**YOUR INSTRUCTIONS**. Leave out the pictures and print the records below exactly.

Source records:

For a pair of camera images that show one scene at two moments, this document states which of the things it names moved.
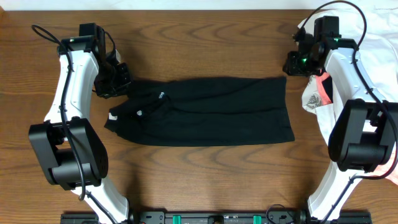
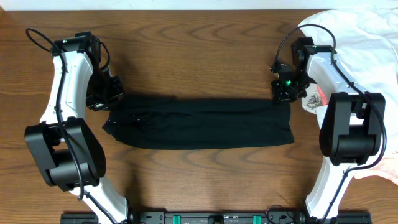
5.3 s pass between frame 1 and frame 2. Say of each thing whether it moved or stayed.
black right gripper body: moved
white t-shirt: stayed
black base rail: stayed

**YOUR SOLUTION**.
For a pair of camera images that show one scene at two moments, this document states which of the things it names moved.
5.3 s pass between frame 1 and frame 2. Say of each thing whether it moved or stayed.
black right gripper body: moved
white t-shirt: stayed
black base rail: stayed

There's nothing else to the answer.